== Assigned task ==
All of the data that follows should be written out exactly.

== Given data ==
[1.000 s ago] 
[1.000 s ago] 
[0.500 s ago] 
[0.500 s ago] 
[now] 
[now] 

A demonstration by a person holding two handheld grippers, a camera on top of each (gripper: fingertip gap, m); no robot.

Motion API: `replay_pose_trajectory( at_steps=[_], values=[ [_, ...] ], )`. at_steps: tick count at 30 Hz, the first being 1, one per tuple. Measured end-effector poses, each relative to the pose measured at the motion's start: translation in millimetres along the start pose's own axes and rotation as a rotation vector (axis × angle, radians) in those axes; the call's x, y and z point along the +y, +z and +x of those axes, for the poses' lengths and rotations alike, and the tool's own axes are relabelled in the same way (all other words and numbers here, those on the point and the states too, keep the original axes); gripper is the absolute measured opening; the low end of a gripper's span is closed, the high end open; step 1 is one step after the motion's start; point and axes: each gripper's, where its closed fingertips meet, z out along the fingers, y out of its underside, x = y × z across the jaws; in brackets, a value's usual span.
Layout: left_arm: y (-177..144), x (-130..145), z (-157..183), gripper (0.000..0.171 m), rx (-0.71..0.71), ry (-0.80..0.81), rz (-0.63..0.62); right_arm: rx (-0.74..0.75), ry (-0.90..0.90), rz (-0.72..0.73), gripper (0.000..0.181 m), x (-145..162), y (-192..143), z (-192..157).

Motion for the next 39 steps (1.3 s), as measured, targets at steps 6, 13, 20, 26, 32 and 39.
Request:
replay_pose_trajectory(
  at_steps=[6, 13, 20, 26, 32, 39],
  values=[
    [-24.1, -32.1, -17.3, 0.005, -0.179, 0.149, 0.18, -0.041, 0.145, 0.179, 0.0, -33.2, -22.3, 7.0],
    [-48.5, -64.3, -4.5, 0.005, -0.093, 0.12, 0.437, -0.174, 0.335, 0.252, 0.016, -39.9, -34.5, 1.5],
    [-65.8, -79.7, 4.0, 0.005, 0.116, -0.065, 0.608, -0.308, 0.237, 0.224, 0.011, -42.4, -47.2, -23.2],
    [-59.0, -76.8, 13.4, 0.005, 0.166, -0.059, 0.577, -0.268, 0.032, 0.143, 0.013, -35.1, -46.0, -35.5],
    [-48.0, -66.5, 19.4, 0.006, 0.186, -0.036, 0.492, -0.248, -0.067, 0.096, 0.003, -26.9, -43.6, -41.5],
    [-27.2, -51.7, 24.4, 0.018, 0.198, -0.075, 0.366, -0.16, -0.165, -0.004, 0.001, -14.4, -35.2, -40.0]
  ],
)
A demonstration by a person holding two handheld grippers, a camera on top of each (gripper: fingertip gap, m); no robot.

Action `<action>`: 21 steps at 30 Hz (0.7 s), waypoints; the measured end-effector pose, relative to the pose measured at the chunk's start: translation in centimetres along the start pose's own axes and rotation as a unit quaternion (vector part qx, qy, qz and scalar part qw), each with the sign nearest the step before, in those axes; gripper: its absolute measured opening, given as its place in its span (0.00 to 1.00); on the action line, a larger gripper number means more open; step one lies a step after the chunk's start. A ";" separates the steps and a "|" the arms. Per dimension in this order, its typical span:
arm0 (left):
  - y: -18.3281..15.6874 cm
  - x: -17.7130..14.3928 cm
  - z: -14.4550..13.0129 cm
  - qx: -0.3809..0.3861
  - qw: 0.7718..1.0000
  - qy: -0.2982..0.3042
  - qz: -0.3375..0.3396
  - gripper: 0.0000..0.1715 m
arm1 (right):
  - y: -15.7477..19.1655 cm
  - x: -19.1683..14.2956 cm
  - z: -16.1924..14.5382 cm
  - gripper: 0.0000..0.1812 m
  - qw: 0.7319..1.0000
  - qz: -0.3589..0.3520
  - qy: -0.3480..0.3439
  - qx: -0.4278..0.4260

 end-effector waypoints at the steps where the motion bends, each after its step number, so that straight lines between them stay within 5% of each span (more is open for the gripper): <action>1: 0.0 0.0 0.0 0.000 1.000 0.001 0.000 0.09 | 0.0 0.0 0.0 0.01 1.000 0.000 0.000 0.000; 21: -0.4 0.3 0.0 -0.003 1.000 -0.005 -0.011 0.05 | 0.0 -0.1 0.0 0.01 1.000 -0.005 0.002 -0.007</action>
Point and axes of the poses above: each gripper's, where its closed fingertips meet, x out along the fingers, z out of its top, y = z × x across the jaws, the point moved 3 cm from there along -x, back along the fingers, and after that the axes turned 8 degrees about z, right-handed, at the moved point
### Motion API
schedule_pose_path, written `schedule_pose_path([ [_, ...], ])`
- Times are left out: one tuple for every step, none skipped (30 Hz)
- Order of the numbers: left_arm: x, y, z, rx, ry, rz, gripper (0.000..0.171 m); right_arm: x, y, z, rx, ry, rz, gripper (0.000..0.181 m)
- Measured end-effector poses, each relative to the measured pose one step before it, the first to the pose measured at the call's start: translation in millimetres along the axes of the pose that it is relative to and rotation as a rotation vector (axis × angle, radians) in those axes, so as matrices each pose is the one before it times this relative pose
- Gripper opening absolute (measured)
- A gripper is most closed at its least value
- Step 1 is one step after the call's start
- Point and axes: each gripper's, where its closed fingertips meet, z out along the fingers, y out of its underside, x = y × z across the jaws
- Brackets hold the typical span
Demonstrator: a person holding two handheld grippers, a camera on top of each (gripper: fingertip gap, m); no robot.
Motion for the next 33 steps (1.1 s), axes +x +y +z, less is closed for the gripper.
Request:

== Answer for this exercise ==
[1.000 s ago] 
[1.000 s ago] 
[0.500 s ago] 
[0.500 s ago] 
[now] 
[now] 

A demonstration by a person holding two handheld grippers, a camera on top of each (gripper: fingertip gap, m); no robot.

Motion API: `replay_pose_trajectory( at_steps=[_], values=[ [_, ...] ], )`. at_steps: tick count at 30 Hz, the first being 1, one per tuple. Measured end-effector poses, each relative to the pose measured at the motion's start: translation in millimetres along the start pose's own axes and rotation as a rotation vector (axis × angle, radians) in those axes; the call's x, y and z point along the +y, +z and +x of those axes, for the poses' lengths and rotations alike, and the tool's own axes are relabelled in the same way (all other words and numbers here, those on the point and the states too, keep the original axes); gripper is the absolute measured opening; the low end of a gripper's span is closed, the high end open; step 1 is one step after the motion's start; point and axes: each gripper's, where its closed fingertips meet, z out along the fingers, y out of its underside, x = y × z across the jaws; in brackets, a value's usual span.
Layout: left_arm: y (-177..144), x (-130..145), z (-157..183), gripper (0.000..0.171 m), rx (-0.71..0.71), ry (-0.80..0.81), rz (-0.63..0.62); right_arm: rx (-0.74..0.75), ry (-0.90..0.90), rz (-0.72..0.73), gripper (0.000..0.181 m), x (-145..162), y (-192..143), z (-192..157).

Motion for the next 39 steps (1.3 s), as measured, targets at steps 6, 13, 20, 26, 32 and 39.
Request:
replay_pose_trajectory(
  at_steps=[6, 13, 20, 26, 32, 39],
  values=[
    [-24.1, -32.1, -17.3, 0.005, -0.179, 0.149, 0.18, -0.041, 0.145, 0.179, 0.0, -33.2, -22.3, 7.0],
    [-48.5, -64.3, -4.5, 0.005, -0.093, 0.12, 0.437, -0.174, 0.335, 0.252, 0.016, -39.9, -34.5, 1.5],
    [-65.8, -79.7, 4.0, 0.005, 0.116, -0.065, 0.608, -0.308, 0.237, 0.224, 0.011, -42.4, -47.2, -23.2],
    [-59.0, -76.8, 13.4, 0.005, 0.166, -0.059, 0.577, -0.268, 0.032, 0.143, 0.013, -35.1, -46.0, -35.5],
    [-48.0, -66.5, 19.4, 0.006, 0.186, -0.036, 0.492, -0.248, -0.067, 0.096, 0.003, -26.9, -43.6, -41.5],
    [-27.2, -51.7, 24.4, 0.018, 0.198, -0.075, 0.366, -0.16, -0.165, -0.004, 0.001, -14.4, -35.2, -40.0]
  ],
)
A demonstration by a person holding two handheld grippers, a camera on top of each (gripper: fingertip gap, m); no robot.

Action `<action>`: 21 steps at 30 Hz (0.7 s), waypoints; the measured end-effector pose, relative to the pose measured at the chunk's start: translation in centimetres along the start pose's own axes and rotation as a unit quaternion (vector part qx, qy, qz and scalar part qw), each with the sign nearest the step before, in those axes; gripper: its absolute measured opening, given as its place in its span (0.00 to 1.00); on the action line, a larger gripper number means more open; step one lies a step after the chunk's start. A ";" separates the steps and a "|" the arms. Per dimension in this order, its typical span:
arm0 (left):
  - y: -18.3281..15.6874 cm
  - x: -17.7130..14.3928 cm
  - z: -14.4550..13.0129 cm
  - qx: -0.3809..0.3861
  - qw: 0.7718..1.0000
  - qy: -0.2982..0.3042
  - qz: -0.3375..0.3396
  - gripper: 0.0000..0.1715 m
arm1 (right):
  - y: -15.7477..19.1655 cm
  - x: -19.1683..14.2956 cm
  - z: -16.1924..14.5382 cm
  - gripper: 0.0000..0.1812 m
  - qw: 0.7319..1.0000
  - qz: -0.3589..0.3520
  - qy: -0.3480..0.3439
  - qx: -0.4278..0.4260

 end-effector waypoints at the steps where the motion bends, each after its step number, so that straight lines between them stay within 5% of each span (more is open for the gripper): <action>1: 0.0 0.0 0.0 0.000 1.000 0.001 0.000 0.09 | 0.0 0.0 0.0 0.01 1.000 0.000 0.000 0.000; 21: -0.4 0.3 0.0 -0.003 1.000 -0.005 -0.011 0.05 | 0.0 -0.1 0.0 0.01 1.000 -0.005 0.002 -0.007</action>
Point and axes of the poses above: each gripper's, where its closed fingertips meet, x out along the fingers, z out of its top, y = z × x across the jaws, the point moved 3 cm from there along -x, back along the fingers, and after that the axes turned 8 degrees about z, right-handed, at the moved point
### Motion API
schedule_pose_path, written `schedule_pose_path([ [_, ...], ])`
- Times are left out: one tuple for every step, none skipped (30 Hz)
- Order of the numbers: left_arm: x, y, z, rx, ry, rz, gripper (0.000..0.171 m); right_arm: x, y, z, rx, ry, rz, gripper (0.000..0.181 m)
- Measured end-effector poses, each relative to the measured pose one step before it, the first to the pose measured at the call's start: translation in millimetres along the axes of the pose that it is relative to and rotation as a rotation vector (axis × angle, radians) in those axes, so as matrices each pose is the one before it times this relative pose
- Gripper opening absolute (measured)
- A gripper is most closed at its least value
- Step 1 is one step after the call's start
- Point and axes: each gripper's, where its closed fingertips meet, z out along the fingers, y out of its underside, x = y × z across the jaws
- Brackets hold the typical span
Demonstrator: a person holding two handheld grippers, a camera on top of each (gripper: fingertip gap, m); no robot.
Motion for the next 33 steps (1.1 s), axes +x +y +z, less is closed for the gripper.
Request:

Fully answered, the exercise is complete.